REPUBLIKA.CO.ID, SANTIAGO -- Mantan presiden Bolivia Jeanine Anez mulai menjalani masa tahanan yang berlangsung empat bulan. Penyidik mengatakan, ia membantu kudeta untuk menggulingkan Evo Morales pada 2019.
Penangkapan presiden sementara yang berkuasa kurang dari satu tahun itu, memicu kritikan dari organisasi hak asasi manusia dan Organisasi Negara-negara Amerika (OAS). Mereka mengatakan, jalur peradilan dilanggar demi kepentingan politik.
"Peradilan menjadi instrumen penindasan partai berkuasa, sistem peradilan Bolivia tidak dalam posisi memberikan jaminan minimum untuk menggelar pengadilan yang adil, imparsial dan proses yang tepat," kata OAS dalam pernyataannya, Selasa (16/3).

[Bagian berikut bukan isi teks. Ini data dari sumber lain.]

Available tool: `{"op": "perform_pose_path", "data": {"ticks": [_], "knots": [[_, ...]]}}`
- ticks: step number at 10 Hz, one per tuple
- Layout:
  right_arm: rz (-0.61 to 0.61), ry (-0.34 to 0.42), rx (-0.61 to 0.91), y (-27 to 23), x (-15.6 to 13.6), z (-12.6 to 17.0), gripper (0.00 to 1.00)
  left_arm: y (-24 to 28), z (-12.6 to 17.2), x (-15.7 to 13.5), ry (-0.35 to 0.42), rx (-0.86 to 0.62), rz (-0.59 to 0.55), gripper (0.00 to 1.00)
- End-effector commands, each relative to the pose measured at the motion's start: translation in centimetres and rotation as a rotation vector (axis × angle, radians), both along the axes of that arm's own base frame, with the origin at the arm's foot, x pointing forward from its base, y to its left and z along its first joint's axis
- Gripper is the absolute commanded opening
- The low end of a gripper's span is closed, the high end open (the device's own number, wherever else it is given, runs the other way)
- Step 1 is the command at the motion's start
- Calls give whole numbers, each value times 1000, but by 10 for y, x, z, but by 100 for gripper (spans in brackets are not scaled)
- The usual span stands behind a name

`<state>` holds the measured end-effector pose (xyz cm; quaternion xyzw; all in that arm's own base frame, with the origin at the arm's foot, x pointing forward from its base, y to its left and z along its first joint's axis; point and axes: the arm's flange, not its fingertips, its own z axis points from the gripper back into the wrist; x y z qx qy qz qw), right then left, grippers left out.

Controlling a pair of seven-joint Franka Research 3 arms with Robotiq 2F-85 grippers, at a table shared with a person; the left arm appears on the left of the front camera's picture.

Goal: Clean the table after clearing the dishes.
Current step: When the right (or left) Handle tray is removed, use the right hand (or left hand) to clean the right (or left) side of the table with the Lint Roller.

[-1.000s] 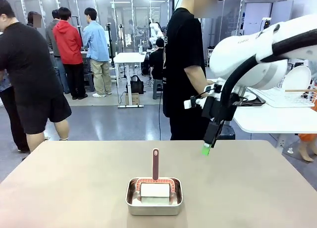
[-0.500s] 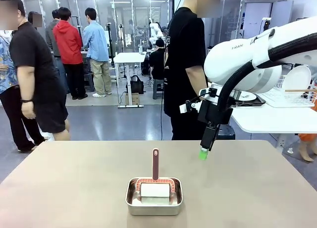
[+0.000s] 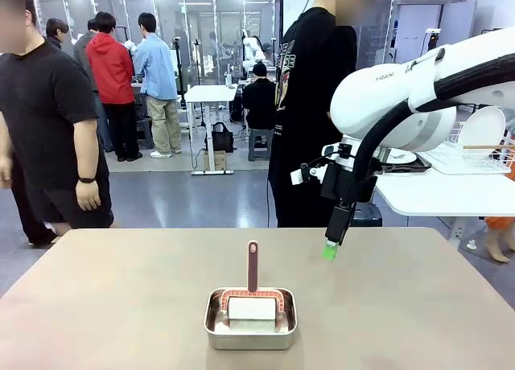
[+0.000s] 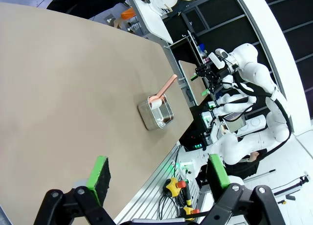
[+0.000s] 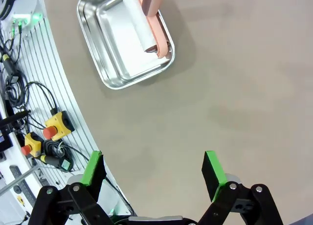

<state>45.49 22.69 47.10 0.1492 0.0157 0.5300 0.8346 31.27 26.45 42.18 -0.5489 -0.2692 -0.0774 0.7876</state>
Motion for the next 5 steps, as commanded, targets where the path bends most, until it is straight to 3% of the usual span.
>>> {"op": "perform_pose_path", "data": {"ticks": [1, 5], "knots": [[163, -21, 2, 31, 15, -9, 100, -3, 1, -4, -11, 6, 11, 100], [309, -66, -52, 93, 43, -14, 100, -3, 1, -4, -11, 6, 11, 100]]}}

Anez ditangkap setelah polisi menggerebek rumahnya Sabtu (13/3) pagi lalu di Kota Trinidad. Ia dipindahkan ke penjara perempuan di ibu kota La Paz. Jaksa pemerintah sosialis yang kembali berkuasa pada Oktober lalu mengatakan, Anez menggunakan sekutunya di pasukan keamanan untuk mendesak Morales mengundurkan diri.
Anez lalu menjadikan dirinya sendiri sebagai presiden sementara. Ia membantah semua dakwaan terhadapnya. Ia mengatakan, dakwaan-dakwaan itu persekusi politis dan bersikeras tindakannya sesuai konstitusi.

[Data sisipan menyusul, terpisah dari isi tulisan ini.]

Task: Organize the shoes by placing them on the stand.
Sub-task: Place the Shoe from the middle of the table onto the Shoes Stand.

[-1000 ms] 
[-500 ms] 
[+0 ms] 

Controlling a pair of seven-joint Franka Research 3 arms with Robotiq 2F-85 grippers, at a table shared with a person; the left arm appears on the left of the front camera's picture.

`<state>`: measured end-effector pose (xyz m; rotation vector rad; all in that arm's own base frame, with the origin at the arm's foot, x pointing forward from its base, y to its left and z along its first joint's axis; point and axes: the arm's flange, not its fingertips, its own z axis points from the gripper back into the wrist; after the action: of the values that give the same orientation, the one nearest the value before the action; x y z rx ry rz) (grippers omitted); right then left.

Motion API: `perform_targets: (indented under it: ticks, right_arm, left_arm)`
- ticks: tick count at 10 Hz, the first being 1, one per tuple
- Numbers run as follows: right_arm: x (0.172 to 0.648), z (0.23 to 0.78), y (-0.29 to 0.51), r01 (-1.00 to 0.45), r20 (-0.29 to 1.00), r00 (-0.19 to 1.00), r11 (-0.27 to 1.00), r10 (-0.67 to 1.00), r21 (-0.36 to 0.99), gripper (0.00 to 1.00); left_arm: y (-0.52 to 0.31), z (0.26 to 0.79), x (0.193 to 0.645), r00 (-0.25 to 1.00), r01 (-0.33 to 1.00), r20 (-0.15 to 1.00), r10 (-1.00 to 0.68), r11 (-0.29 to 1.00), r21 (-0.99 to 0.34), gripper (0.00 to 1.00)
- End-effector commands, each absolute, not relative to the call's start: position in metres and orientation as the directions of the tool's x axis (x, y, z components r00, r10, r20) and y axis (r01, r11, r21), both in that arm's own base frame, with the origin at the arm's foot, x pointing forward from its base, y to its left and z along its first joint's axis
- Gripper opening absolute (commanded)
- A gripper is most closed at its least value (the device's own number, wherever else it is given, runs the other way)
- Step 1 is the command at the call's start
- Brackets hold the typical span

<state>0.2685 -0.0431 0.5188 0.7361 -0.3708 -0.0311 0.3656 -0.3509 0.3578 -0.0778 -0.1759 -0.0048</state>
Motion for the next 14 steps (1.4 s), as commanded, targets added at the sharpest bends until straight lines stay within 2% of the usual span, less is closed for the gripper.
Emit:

Pihak berwenang juga diperintahkan menangkap mantan menteri energi dan kehakimannya yang didakwa atas pasal terorisme, penghasutan, dan konspirasi untuk melancarkan kudeta. Polisi juga memiliki surat penangkapan untuk tokok-tokoh masyarakat, mantan pejabat militer dan polisi.
Pada Ahad (14/3) lalu, Menteri Kehakiman Ivan Lima mengatakan, ia ingin mendakwa Anez dengan hukuman 30 tahun penjara. Ia berencana mengajukan tuntutan lain seperti mengajukan pinjaman senilai 350 juta dolar AS ke International Monetary Fund (IMF).
OAS yang mengawasi pemilihan 2019 dan menemukan adanya kecurangan dalam pemilihan yang dimenangkan Morales, mendesak agar Anez dan menteri-menterinya dibebaskan. Mereka mendesak penyelidikan internasional yang imparsial.